Il sera condamné à verser aux époux [O], à titre provisionnel, cette somme de 5.985,87 euros, avec intérêts au taux légal sur la somme de 3.747,63 euros à compter de l’assignation du 16 octobre 2024, et pour le surplus à compter de la présente ordonnance.
Par ailleurs, le maintien dans les lieux postérieurement à la date d’expiration du bail constitue une faute civile ouvrant droit à réparation en ce qu’elle cause un préjudice certain pour le propriétaire dont l’occupation indue de son bien l’a privé de sa jouissance. L’indemnité d’occupation, qui est également de nature compensatoire, constitue une dette de jouissance correspondant à la valeur équitable des locaux.
Compte tenu du contrat antérieur et afin de préserver les intérêts du demandeur, il convient de fixer le montant de l’indemnité d’occupation mensuelle due de la date de résiliation du bail au départ de Monsieur [N] par remise des clés ou expulsion au montant des loyers et charges qui auraient été dus si le bail s’était poursuivi, révisable aux mêmes indices et modalités que ceux prévus au bail résilié, et de condamner Monsieur [N] à son paiement.
Sur les demandes accessoires
Monsieur [N], partie perdante, supportera la charge des entiers dépens en application de l’article 696 du code de procédure civile.

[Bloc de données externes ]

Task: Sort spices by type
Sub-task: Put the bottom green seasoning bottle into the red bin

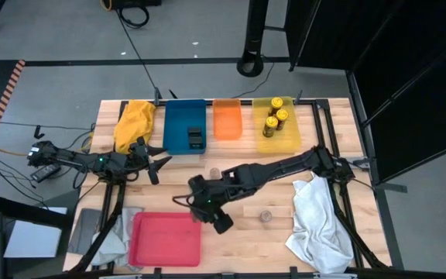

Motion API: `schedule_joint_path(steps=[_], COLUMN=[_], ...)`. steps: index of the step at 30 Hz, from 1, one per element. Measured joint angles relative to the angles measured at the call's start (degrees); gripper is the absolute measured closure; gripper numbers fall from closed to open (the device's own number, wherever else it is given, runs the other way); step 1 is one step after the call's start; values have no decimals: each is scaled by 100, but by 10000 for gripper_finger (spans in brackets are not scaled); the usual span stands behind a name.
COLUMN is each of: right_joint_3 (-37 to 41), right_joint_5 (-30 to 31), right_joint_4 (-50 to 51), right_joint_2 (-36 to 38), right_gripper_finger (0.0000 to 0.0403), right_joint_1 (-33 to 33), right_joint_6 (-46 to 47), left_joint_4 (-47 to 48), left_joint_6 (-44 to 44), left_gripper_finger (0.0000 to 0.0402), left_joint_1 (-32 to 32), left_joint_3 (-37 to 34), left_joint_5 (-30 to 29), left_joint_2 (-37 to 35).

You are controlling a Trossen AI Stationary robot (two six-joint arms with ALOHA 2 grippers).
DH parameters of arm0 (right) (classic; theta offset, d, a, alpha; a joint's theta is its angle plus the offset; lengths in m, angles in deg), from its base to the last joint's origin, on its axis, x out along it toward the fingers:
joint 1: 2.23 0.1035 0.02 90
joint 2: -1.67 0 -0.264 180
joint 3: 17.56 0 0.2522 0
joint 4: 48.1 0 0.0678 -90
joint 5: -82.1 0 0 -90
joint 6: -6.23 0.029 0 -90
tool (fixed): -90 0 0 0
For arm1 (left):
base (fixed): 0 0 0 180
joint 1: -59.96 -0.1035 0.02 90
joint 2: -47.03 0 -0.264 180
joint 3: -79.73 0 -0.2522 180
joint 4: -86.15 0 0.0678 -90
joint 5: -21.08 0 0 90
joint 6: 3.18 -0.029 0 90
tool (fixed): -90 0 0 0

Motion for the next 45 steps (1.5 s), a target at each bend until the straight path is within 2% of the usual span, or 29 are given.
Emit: schedule_joint_path(steps=[4, 10, 23, 31, 36, 45], right_joint_3=[-4, -2, -2, 7, 7, 11], right_joint_5=[-559, -1079, -1919, -1776, -1885, -1883], right_joint_4=[-312, -863, -1863, -1772, -1730, -1678], right_joint_2=[-18, -66, -314, -548, -540, -956], right_gripper_finger=[194, 194, 194, 194, 194, 194], right_joint_1=[57, 48, -151, -252, -321, -357], right_joint_6=[-33, -240, -554, -491, -288, -292], left_joint_4=[0, -2, -2, -6, -9, -24], left_joint_6=[0, 0, -20, -25, -131, -140], left_gripper_finger=[218, 218, 218, 218, 218, 218], left_joint_1=[1, -1, 1, 1, 2, 0], left_joint_3=[-2, -2, -2, -2, -2, -4], left_joint_5=[-1, 0, -1, -1, -3, -51], left_joint_2=[0, 0, 0, 36, 50, 83])
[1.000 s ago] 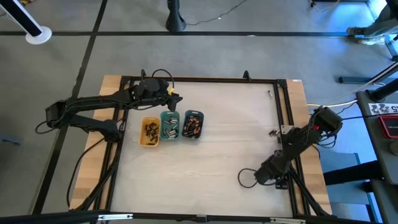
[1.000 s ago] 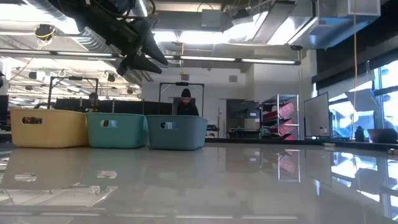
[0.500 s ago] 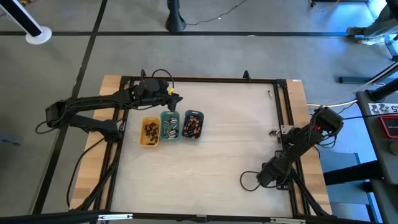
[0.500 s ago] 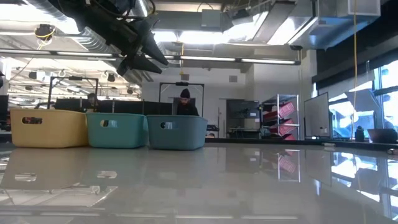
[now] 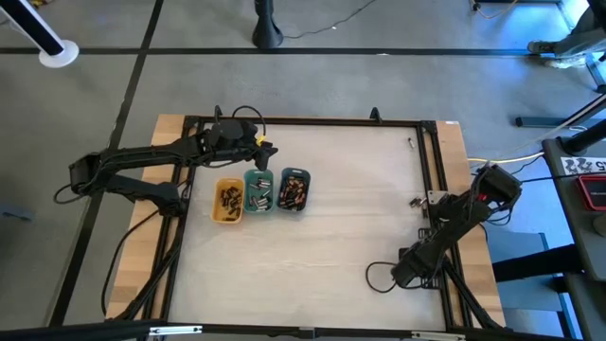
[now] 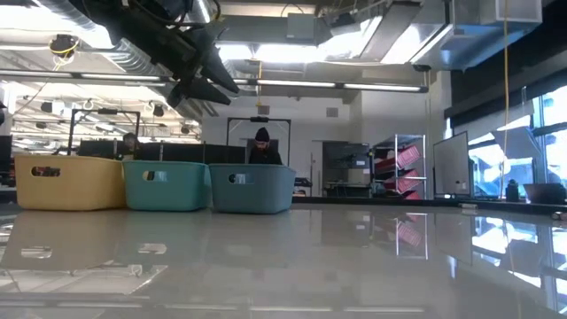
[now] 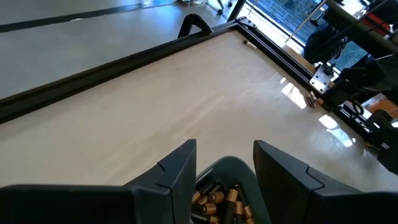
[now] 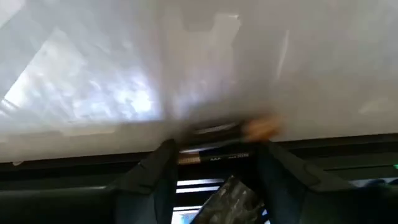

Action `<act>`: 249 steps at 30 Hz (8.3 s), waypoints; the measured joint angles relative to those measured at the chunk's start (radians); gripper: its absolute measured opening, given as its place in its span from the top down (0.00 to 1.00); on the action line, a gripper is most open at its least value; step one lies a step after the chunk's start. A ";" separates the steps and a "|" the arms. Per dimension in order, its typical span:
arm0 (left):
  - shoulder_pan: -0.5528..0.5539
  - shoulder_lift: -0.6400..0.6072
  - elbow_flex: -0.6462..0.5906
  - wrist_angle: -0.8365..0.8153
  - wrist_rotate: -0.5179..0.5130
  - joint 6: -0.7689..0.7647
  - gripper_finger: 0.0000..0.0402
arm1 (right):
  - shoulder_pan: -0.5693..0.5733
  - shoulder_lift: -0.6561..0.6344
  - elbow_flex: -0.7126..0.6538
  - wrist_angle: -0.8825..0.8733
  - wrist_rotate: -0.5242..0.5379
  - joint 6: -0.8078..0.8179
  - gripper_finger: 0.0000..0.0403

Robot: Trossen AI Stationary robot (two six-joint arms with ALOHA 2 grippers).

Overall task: Sort batteries
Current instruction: Put the small black battery into the yellow bin

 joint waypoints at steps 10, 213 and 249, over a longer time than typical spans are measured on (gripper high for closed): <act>0.001 0.000 0.000 0.002 0.000 0.025 0.63 | -0.013 0.000 0.160 -0.111 0.220 0.063 0.57; -0.345 -0.106 -0.030 -0.859 -0.103 -0.425 0.58 | -1.199 0.198 0.544 1.626 -0.664 0.025 0.22; -0.898 0.018 0.199 -1.059 0.364 -0.263 0.57 | -1.107 0.189 0.544 1.376 -0.593 -0.202 0.22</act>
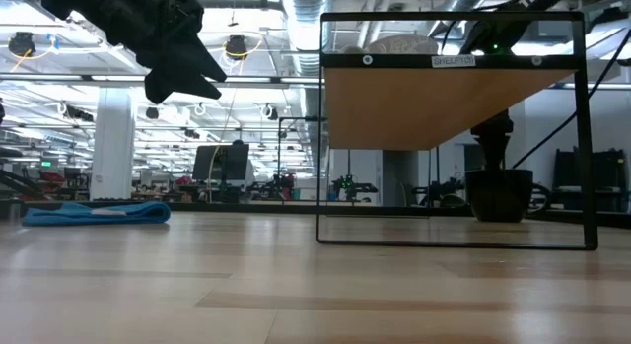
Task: Stack small to large cups/mugs on shelf
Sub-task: Put the black mug on the shelf
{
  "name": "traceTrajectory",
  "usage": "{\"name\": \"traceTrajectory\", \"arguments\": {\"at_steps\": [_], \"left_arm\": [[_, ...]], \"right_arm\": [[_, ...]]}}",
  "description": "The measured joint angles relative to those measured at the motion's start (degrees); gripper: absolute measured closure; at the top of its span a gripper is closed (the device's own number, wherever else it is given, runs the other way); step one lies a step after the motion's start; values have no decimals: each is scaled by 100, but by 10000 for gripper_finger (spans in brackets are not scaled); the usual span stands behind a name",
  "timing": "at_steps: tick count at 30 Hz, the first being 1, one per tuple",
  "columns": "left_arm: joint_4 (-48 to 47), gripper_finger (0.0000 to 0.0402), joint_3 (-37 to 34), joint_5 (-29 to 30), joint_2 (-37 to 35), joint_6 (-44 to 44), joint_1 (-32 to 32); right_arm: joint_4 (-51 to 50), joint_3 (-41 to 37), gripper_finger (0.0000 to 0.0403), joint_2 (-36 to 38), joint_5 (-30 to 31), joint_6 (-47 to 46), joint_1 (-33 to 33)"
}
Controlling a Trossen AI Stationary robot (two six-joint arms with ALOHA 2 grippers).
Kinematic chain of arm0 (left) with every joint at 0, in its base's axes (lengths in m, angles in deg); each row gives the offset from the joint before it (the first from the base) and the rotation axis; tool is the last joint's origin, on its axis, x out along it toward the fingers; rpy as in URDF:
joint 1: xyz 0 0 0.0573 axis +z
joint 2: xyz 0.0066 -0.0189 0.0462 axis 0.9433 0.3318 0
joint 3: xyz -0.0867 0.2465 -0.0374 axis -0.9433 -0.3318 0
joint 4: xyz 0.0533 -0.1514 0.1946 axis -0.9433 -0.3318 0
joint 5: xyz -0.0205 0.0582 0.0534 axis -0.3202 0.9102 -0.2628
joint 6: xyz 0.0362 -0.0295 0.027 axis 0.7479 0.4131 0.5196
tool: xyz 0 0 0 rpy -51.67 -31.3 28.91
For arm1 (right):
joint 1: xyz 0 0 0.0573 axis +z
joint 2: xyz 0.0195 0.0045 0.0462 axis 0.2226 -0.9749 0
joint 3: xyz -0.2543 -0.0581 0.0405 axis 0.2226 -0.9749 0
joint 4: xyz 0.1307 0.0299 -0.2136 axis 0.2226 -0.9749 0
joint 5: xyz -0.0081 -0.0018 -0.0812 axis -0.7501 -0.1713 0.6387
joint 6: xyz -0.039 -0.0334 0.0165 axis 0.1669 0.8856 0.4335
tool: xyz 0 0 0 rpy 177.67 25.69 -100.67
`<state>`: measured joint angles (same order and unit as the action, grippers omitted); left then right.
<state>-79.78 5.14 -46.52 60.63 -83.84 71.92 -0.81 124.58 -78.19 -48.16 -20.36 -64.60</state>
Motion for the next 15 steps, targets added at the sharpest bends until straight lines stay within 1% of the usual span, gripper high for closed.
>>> {"name": "traceTrajectory", "arguments": {"at_steps": [6,10,15], "left_arm": [[0,235,0,0,0,-2,0],[0,235,0,2,0,-2,1],[-2,235,0,1,0,-4,0]], "right_arm": [[-294,281,352,2,1,-49,38],[-477,480,349,2,4,-44,36],[-474,651,348,4,2,56,28]]}}
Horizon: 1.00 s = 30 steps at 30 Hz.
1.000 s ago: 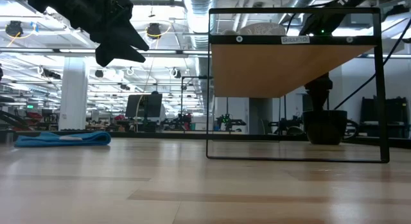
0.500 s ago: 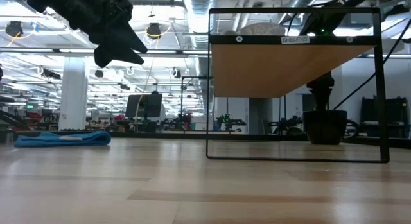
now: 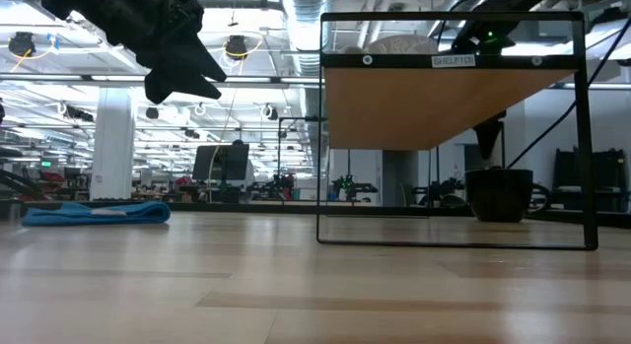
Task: Stack small to large cups/mugs on shelf
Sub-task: Put the black mug on the shelf
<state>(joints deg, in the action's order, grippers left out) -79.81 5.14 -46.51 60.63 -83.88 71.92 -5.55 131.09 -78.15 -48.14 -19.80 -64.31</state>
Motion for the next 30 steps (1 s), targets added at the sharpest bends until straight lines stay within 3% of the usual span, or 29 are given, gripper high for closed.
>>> {"name": "traceTrajectory", "arguments": {"at_steps": [7,23,30], "left_arm": [[-1,235,0,1,0,0,0],[-31,235,0,1,0,7,1],[-245,235,0,42,0,11,1]], "right_arm": [[47,35,322,1,-11,265,50],[244,37,180,-1,-2,261,47],[367,37,163,0,-4,260,47]]}}
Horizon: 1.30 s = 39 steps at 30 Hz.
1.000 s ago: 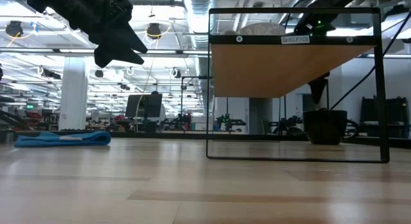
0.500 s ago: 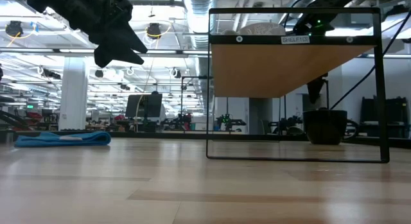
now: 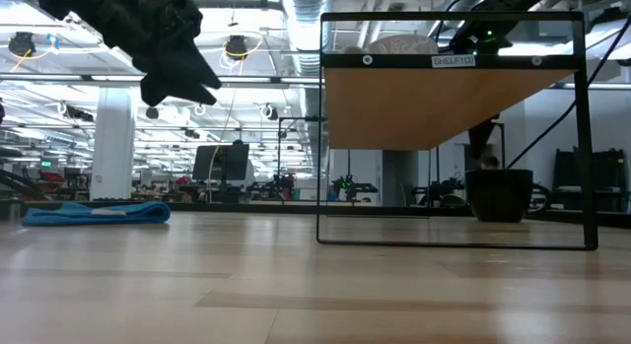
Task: Stack small to large cups/mugs on shelf
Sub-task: Put the black mug on the shelf
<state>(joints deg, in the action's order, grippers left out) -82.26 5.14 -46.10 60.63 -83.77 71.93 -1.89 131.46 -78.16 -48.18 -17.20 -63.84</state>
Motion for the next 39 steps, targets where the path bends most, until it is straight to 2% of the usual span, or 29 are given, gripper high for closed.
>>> {"name": "traceTrajectory", "arguments": {"at_steps": [13,28,39], "left_arm": [[-37,235,0,4,1,-7,0],[-97,235,0,3,2,-39,-1],[-150,235,0,3,2,-33,1]], "right_arm": [[225,0,163,1,-195,348,0],[190,-2,163,-1,-199,2012,0],[137,-123,163,0,-196,1845,31]]}}
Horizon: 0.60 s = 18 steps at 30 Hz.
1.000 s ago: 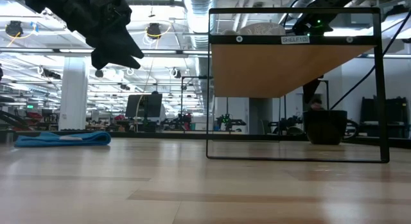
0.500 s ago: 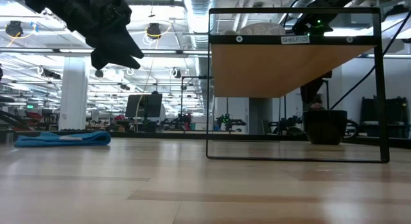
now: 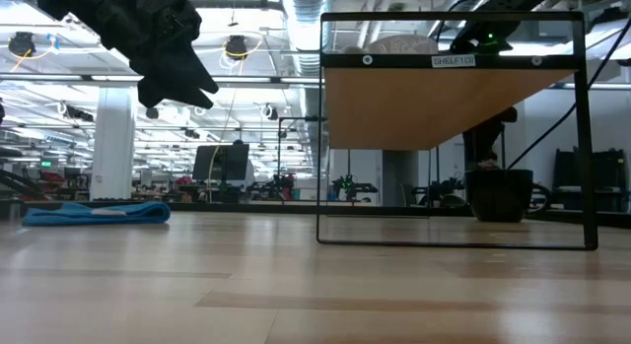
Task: Stack small to large cups/mugs on shelf
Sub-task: Put the black mug on the shelf
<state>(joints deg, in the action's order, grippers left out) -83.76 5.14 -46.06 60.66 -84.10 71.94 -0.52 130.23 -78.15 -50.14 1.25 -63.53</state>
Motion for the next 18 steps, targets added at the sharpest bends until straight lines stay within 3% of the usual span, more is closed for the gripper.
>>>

Compte tenu des diligences engagées par les époux [O], Monsieur [N] sera condamné à leur payer une somme de 500 euros au titre des frais irrépétibles non compris dans les dépens.
La présente décision est exécutoire à titre provisoire, conformément à l’article 514 du code de procédure civile.
PAR CES MOTIFS,
Le juge des contentieux de la protection de [Localité 4] statuant en référé, par ordonnance réputée contradictoire, en premier ressort et mise à disposition au greffe,
Au principal, RENVOYONS les parties à se pourvoir ainsi qu’elles aviseront mais, dès à présent,
CONSTATONS que les conditions d’acquisition de la clause résolutoire figurant au bail conclu le 14 février 2017, entre d’une part Madame [C] [L] épouse [O] et Monsieur [D] [O], d’autre part Monsieur [M] [N], portant sur un appartement à usage d’habitation situé [Adresse 2], sont réunies à la date du 19 septembre 2024 ;
ORDONNONS en conséquence à Monsieur [M] [N] de libérer les lieux et de restituer les clés dans le délai de quinze jours à compter de la signification de la présente ordonnance ;
DISONS qu’à défaut pour Monsieur [M] [N] d’avoir volontairement libéré les lieux et restitué les clés dans ce délai, Madame [C] [L] épouse [O] et Monsieur [D] [O] pourront, deux mois après la signification d’un commandement de quitter les lieux, faire procéder à son expulsion ainsi qu’à celle de tous occupants de son chef, conformément à l’article L.412-1 du code des procédures civiles d’exécution, y compris le cas échéant avec le concours d’un serrurier et de la force publique ;
RAPPELONS que le sort du mobilier garnissant le logement est prévu par les articles L.433-1 et suivants du code des procédures civiles d’exécution ;
CONDAMNONS Monsieur [M] [N] à payer à Madame [C] [L] épouse [O] et Monsieur [D] [O], à titre provisionnel, une indemnité mensuelle d’occupation d’un montant correspondant au dernier loyer échu augmenté des charges, avec indexation suivant les mêmes modalités et indices que ceux prévus au bail résilié, due à compter du 19 septembre 2024 et jusqu’à la date de la libération effective et définitive des lieux, matérialisée par la remise des clés ou l’expulsion ;
CONDAMNONS Monsieur [M] [N] à verser à Madame [C] [L] épouse [O] et Monsieur [D] [O], à titre provisionnel, la somme de 5.985,87 euros, avec intérêts au taux légal sur la somme de 3.747,63 euros à compter de l’assignation du 16 octobre 2024, et pour le surplus à compter de la présente ordonnance, au titre des loyers, charges et indemnités d’occupation arrêtés au 20 février 2025 ;
REJETONS le surplus des demandes ;
CONDAMNONS Monsieur [M] [N] à verser à Madame [C] [L] épouse [O] et Monsieur [D] [O] une somme de 500 euros au titre de l’article 700 du code de procédure civile ;
CONDAMNONS Monsieur [M] [N] aux entiers dépens ;
RAPPELONS que la présente ordonnance est exécutoire de plein droit à titre provisoire.
Ainsi jugé et prononcé par ordonnance signée les jour, mois et an susdits par le président et le greffier susnommés et mise à disposition au greffe.